\begin{definition term="Graphing Calculator">A graphing calculator is a handheld device that can plot graphs, solve equations, and perform advanced mathematical operations.
Graphing calculators can be used to solve systems of equations by:
- Graphing the equations and finding the intersection point.
- Using the matrix functions to solve the system algebraically.
\begin{callout type="note"}The first method is covered in the previous section. This section focuses on using the matrix functions of a graphing calculator to solve systems of equations. \end{callout}
Solving Systems of Equations Using Matrices
\begin{definition term="Matrix">A matrix is a rectangular array of numbers arranged in rows and columns.
\begin{callout type="note"}Matrices are covered in detail in the next chapter. This section provides a brief overview of matrices and how they can be used to solve systems of equations. \end{callout}
Representing a System of Equations as a Matrix
Consider the system of equations:
\$\$ \begin{aligned} 3x + 7y &= 4 \ 4x - 5y &= 34 \end{aligned} \$\$
This system can be represented as a matrix:
\$\$ \begin{bmatrix} 3 & 7 & 4 \ 4 & -5 & 34 \end{bmatrix} \$\$
The matrix above is called the augmented matrix of the system of equations. It contains the coefficients of the variables and the constants on the right side of the equations.
Solving the System Using a Graphing Calculator
The augmented matrix can be used to solve the system of equations using a graphing calculator.
\begin{callout type="note"}The following instructions are for the TI-84 graphing calculator. The process is similar for other graphing calculators. \end{callout}
- Press [2ND] [x−1] to open the matrix menu.
- Move to "EDIT," and press [1] to edit matrix A.
- Enter the augmented matrix of the system of equations.
- Press [2ND] [MODE] to quit the matrix menu.
- Press [2ND] [x−1] and move to "MATH."
- Scroll to choice "B," called "rref" and select it.
- Press [2ND] [x−1] [1] [)] and press [ENTER].
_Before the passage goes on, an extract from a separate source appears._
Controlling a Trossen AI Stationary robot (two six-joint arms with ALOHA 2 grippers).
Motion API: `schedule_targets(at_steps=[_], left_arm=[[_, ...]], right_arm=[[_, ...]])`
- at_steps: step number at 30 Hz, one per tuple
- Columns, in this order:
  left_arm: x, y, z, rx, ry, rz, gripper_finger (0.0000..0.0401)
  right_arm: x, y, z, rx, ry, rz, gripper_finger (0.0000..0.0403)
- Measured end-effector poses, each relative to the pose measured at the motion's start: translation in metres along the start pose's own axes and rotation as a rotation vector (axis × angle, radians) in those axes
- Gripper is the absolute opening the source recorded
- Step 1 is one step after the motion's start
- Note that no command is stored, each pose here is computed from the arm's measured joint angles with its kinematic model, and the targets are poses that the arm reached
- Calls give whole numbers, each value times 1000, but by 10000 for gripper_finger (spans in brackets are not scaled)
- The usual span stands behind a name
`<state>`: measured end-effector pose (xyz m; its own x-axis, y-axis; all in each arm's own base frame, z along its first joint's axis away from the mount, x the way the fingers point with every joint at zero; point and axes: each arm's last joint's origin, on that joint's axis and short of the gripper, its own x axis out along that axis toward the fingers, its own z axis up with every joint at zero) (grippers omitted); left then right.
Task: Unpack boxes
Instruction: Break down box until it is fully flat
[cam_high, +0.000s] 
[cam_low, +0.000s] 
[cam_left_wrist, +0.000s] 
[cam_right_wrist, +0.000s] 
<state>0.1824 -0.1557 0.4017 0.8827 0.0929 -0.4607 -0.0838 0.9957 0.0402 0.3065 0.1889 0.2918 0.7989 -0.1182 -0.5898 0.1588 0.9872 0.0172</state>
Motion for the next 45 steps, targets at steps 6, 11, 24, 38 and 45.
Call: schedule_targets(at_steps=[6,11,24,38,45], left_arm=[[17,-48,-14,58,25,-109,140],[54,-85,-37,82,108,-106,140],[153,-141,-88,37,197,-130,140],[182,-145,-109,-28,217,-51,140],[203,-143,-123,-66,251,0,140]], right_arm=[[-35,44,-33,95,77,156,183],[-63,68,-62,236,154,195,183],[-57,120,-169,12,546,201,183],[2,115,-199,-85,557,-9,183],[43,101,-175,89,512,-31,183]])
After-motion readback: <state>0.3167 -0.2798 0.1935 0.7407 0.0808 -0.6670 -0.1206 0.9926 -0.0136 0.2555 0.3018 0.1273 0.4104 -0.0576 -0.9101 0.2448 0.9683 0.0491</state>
The calculator will display the reduced row- echelon form of the matrix:
\$\$ \begin{bmatrix} 1 & 0 & 6 \ 0 & 1 & -2 \end{bmatrix} \$\$
The numbers in the third column are the values for \$x\$ and \$y\$. Therefore, the solution is \$(6, -2)\$.
\begin{callout type="example"}Use a graphing calculator to solve the system of equations:
\$\$ \begin{aligned} 2x + 4y + z &= 9 \ 3x + 5y + 6z &= -4 \ 5x + y + 8z &= -30 \end{aligned} \$\$
- Enter the augmented matrix of the system of equations:
\$\$ \begin{bmatrix} 2 & 4 & 1 & 9 \ 3 & 5 & 6 & -4 \ 5 & 1 & 8 & -30 \end{bmatrix} \$\$
- Use the rref function to find the reduced row- echelon form of the matrix:
\$\$ \begin{bmatrix} 1 & 0 & 0 & -2 \ 0 & 1 & 0 & 4 \ 0 & 0 & 1 & -3 \end{bmatrix} \$\$
The solution is \$(-2, 4, -3)\$. \end{callout}
\begin{callout type="self_review"}Use a graphing calculator to solve the system of equations:
\$\$ \begin{aligned} x + 2y + 3z &= 6 \ 2x - y + z &= 3 \ 3x + y - 2z &= 1 \end{aligned} \$\$
What is the solution? \end{callout}
\begin{callout type="tok"}How do graphing calculators change the way we approach solving systems of equations? Do they enhance understanding or simply provide a shortcut? \end{callout}